Payrolls were originally expected to rebound strongly in November after falling sharply in October. However to everyone’s surprise job growth in October accelerated and based on the steep decline in the employment component of service sector ISM, we now believe that payrolls rose between 150k to 175k last month. Apparently, the U.S. government shutdown had very little impact on the hiring decisions and U.S. corporations hired evenly between October and November. It would be an easy decision for the Federal Reserve to taper if payrolls rose more than 200k for 2 months in a row. Alternatively if it grew less than 125k in November they would probably keep the program unchanged this year. However the decision gets tricky if payrolls rise between 150k and 175k because arguments could be made both ways. Equity and bond traders are just as confused as FX traders with Treasury yields holding onto its earlier gain but stocks rising on the hope that the weaker ISM number will delay tapering plans.

Meanwhile the U.S. trade deficit narrowed for the first time in 4 months thanks to the record-breaking rise in exports. New home sales also jumped 25.4% in October the fastest pace of growth in 30 years. The Federal Reserve will be happy to see the improvements in the housing market and the signs of stronger global demand. While most policymakers and many investors will reserve judgment until the non-farm payrolls report is released on Friday, today’s mixed releases should limit the dollar’s rise ahead of NFPs.
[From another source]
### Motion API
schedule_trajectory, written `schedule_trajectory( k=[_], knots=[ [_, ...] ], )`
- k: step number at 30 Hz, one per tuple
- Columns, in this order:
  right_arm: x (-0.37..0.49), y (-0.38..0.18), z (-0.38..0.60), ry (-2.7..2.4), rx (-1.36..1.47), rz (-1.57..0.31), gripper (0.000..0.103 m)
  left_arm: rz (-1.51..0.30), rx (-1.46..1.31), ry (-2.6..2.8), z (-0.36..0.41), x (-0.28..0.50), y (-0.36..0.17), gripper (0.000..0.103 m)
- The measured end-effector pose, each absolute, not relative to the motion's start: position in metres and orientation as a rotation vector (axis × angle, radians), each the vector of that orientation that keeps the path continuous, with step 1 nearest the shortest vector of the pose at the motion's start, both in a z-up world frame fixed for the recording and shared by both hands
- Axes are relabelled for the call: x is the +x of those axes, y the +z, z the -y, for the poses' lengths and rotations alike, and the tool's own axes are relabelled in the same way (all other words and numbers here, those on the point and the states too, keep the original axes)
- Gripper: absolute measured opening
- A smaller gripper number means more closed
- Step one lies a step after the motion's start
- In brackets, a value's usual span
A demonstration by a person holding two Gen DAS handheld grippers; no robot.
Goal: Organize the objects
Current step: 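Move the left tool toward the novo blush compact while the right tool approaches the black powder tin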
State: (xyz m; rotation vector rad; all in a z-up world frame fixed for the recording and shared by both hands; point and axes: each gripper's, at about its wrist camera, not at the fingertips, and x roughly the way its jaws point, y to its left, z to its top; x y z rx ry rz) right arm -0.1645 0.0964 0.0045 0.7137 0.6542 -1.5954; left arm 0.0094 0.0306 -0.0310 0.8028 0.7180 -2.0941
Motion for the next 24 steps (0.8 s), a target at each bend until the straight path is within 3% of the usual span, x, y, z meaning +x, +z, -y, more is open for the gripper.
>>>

The Federal Reserve’s Beige Book report will be released later this afternoon and we will be looking to see if the 12 Fed districts confirm that labor market conditions have improved since the last central bank meeting. Since the Beige Book report is compiled for the FOMC meeting, its revelations can therefore affect monetary policy. We expect the report to lend support to the greenback with Fed districts likely to report gradual improvements across the nation.